『政府、楽観的過ぎる 揺らぐ国民皆保険 3師会』|日本農業新聞3日

 日本医師会、日本歯科医師会、日本薬剤師会(3師会)の会長は2日、厚生労働省で記者会見を開き、政府が国民皆保険を守ることを表明しない限り「TPP交渉参加を認めることはできない」との見解を発表した。公的医療保険制度は交渉の議題になっていないとする政府の説明に対しては「現時点の推測で楽観的過ぎる」と批判。TPP交渉では日本の同制度の除外を明言するよう政府に強く要請した。

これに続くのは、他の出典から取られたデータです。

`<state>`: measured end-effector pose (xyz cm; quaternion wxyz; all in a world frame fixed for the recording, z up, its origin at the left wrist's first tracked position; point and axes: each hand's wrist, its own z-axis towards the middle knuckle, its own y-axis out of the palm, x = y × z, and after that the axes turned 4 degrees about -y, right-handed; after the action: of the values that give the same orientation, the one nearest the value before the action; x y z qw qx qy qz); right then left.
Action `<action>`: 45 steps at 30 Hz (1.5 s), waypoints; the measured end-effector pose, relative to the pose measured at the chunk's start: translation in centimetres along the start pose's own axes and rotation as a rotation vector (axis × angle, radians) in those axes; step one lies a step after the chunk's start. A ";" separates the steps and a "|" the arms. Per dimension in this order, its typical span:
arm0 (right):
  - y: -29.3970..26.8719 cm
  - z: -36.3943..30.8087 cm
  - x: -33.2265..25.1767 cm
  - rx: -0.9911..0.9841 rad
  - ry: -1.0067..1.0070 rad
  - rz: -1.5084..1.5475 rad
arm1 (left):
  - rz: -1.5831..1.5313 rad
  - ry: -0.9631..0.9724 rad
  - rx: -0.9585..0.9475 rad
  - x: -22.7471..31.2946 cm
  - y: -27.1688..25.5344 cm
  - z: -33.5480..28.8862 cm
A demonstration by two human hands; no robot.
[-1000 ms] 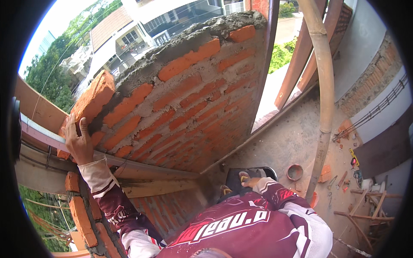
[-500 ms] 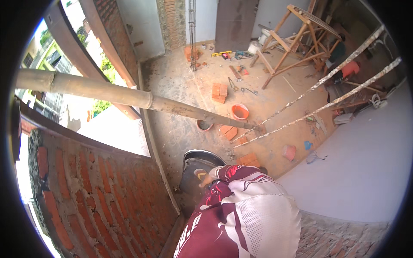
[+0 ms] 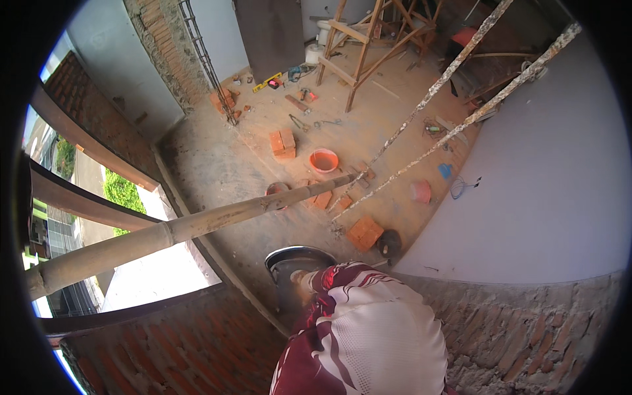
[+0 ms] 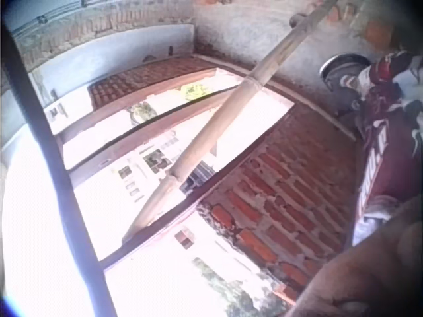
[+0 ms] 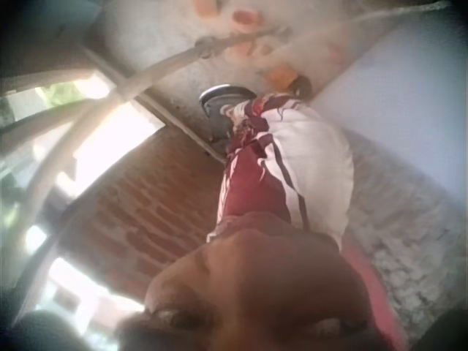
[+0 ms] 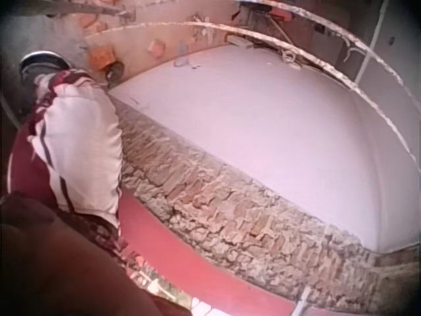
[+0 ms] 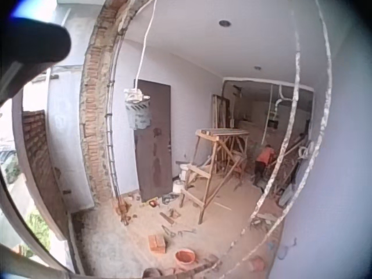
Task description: The person picks up red bricks from the floor, places them on a partially built brick wall, and uses a trowel to apply mortar between the bricks. The person repeatedly scoops mortar from a bowl and spreads it on the wall to secure the bricks in place.
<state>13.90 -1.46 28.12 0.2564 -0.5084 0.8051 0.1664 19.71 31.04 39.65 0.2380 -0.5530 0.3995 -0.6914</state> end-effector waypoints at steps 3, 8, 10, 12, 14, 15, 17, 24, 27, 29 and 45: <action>0.3 1.3 2.2 0.038 0.010 0.047 | -0.050 -0.012 -0.113 -0.5 2.2 -0.8; 1.2 1.3 3.6 0.117 0.046 0.111 | -0.142 -0.034 -0.319 -2.8 5.9 -2.9; 2.0 0.2 3.5 0.167 0.070 0.128 | -0.154 -0.067 -0.377 -3.8 7.4 -3.7; 2.8 -1.3 3.3 0.267 0.098 0.102 | -0.133 -0.128 -0.407 -4.9 8.8 -4.5; 3.5 -3.0 3.2 0.345 0.133 0.175 | -0.146 -0.195 -0.409 -5.9 9.9 -5.5; 3.9 -3.7 3.2 0.345 0.134 0.190 | -0.161 -0.213 -0.450 -6.5 10.3 -6.0; 5.3 -4.5 3.2 0.373 0.115 0.309 | -0.221 -0.231 -0.644 -7.9 10.4 -7.0; 12.5 -3.1 2.0 0.961 -0.090 -0.068 | -0.608 -0.530 -1.032 -10.0 11.6 -8.9; 13.8 -3.2 1.7 0.967 0.003 0.182 | -0.762 -0.668 -1.082 -10.6 11.9 -9.2; 14.0 -3.6 2.0 0.902 -0.036 0.473 | -0.791 -0.560 -1.105 -11.0 12.1 -8.9; 20.8 -2.1 9.2 0.719 0.073 0.366 | -0.034 -0.427 -1.171 -19.7 22.1 -15.9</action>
<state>-8.65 -0.42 24.68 0.3554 -0.2400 0.8977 -0.1009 7.49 38.31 9.23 -0.0413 -0.7241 0.6470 -0.2353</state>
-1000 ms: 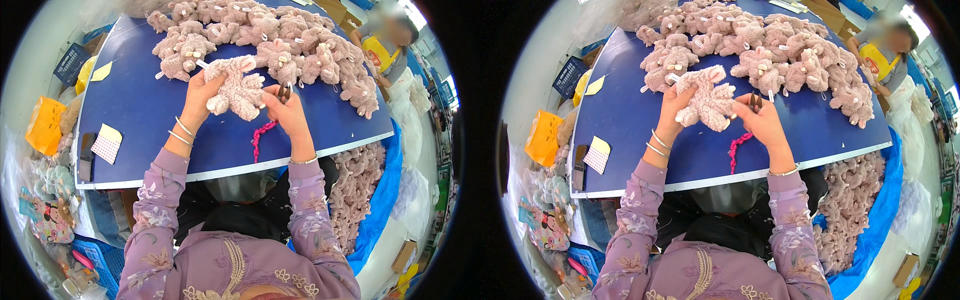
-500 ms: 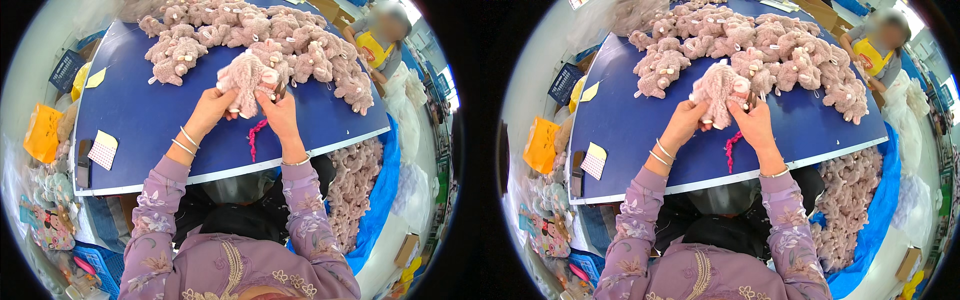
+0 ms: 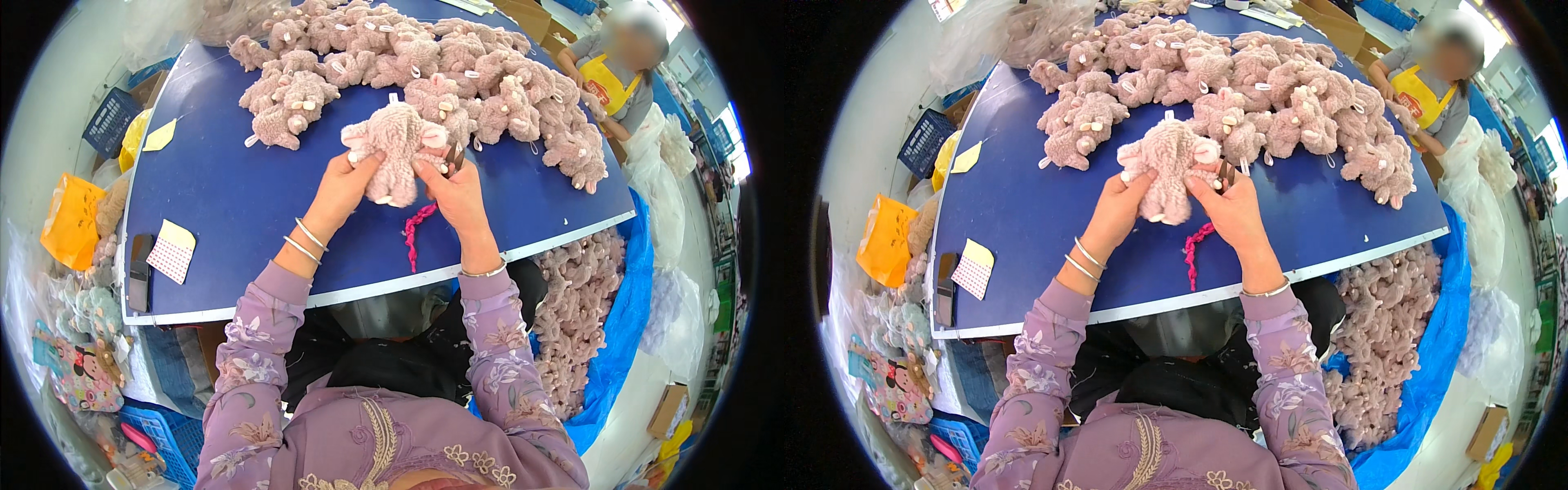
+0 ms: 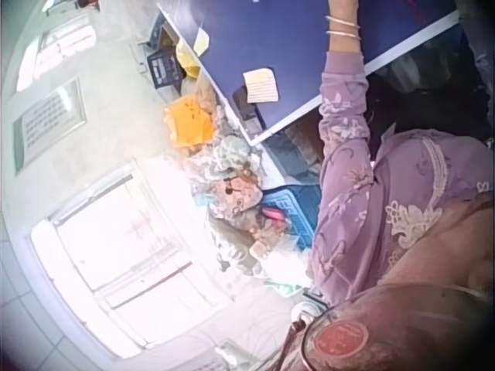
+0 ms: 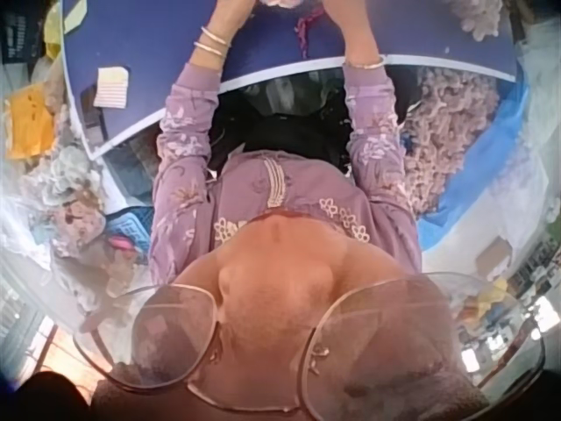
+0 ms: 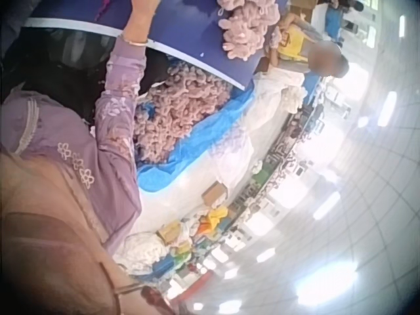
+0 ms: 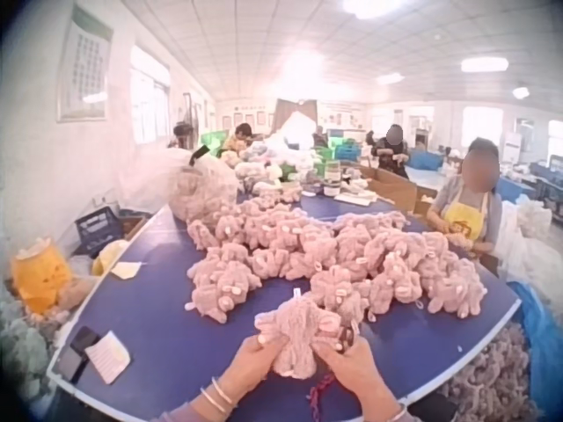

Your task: The person trims loose threads and excess fabric from small pink stuffed animals using scissors. They handle each toy one at a time, snipping stray fibers and then placing the finished items on a blue table. A coworker is visible in the background performing similar work.

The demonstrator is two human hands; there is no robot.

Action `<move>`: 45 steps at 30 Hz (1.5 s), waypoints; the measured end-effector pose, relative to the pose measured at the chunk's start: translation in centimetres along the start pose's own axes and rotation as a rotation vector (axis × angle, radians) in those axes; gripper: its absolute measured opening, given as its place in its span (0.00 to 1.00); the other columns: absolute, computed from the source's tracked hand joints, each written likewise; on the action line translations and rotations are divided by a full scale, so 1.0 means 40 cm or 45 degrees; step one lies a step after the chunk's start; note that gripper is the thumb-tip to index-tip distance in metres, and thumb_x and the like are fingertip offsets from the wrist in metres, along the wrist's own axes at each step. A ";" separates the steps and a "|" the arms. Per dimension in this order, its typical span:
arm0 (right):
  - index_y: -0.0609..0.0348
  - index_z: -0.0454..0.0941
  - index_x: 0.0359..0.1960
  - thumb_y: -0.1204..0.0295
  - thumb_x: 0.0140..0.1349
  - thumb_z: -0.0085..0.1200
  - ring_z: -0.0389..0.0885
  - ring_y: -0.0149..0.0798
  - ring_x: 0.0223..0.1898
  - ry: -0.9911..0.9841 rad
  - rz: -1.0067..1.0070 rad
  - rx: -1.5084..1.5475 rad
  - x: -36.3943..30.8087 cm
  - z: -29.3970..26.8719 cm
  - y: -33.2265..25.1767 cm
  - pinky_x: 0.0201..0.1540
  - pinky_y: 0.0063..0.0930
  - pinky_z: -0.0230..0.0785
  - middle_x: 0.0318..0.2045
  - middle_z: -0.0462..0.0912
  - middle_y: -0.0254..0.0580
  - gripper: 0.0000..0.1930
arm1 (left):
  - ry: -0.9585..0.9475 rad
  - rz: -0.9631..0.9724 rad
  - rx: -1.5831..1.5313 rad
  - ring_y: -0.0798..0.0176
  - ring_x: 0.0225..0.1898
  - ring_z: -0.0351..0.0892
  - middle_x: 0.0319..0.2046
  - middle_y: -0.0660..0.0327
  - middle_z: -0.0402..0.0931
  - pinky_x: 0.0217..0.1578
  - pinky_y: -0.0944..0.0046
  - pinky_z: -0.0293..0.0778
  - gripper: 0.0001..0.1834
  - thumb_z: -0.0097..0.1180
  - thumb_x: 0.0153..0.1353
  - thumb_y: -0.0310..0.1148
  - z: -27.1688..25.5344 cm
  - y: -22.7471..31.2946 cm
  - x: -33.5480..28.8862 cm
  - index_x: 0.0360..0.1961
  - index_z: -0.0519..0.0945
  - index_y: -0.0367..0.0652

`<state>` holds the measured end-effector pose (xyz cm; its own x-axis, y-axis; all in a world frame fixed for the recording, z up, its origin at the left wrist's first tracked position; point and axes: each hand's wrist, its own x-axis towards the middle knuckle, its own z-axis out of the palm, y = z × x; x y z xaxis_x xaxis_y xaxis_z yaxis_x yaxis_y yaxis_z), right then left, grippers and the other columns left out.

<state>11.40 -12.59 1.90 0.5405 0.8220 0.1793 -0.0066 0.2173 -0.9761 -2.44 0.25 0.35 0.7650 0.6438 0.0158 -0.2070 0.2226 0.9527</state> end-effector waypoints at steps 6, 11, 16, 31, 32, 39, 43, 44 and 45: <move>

 3師会は、日本が仮にTPP交渉に参加した場合、公的医療保険制度が交渉の対象になる恐れがある理由として、(1)政府が医療や介護など関連産業を成長産業として位置付けた2010年の「新成長戦略」以降、医療の営利産業化に向けた動きが急展開している(2)TPPの主導権を握る米国が、日本の医療に市場原理を導入することを求めている(3)米韓自由貿易協定(FTA)では医薬品、医療機器の償還価格にまで踏み込んでいる――ことなどを挙げた。

 日本医師会の原中勝征会長は「国民全員が公平に受けられる医療サービスに風穴が開けば、将来医療制度が崩壊してしまう」と危機感を募らせた。日本歯科医師会の大久保満男会長は、政府が営利企業の医療参入は交渉されていないと説明していることに「交渉で議題に入ってこないという保証はない」と反論した。

 日本薬剤師会の児玉孝会長は「(日本への2月の経済要求で)米国は薬価の算定ルールなどにも干渉しており、薬価制度が守られなければ国民皆保険の崩壊につながる。TPP情報が不足しており不安が高まっている」と政府の情報開示に不信感を示した。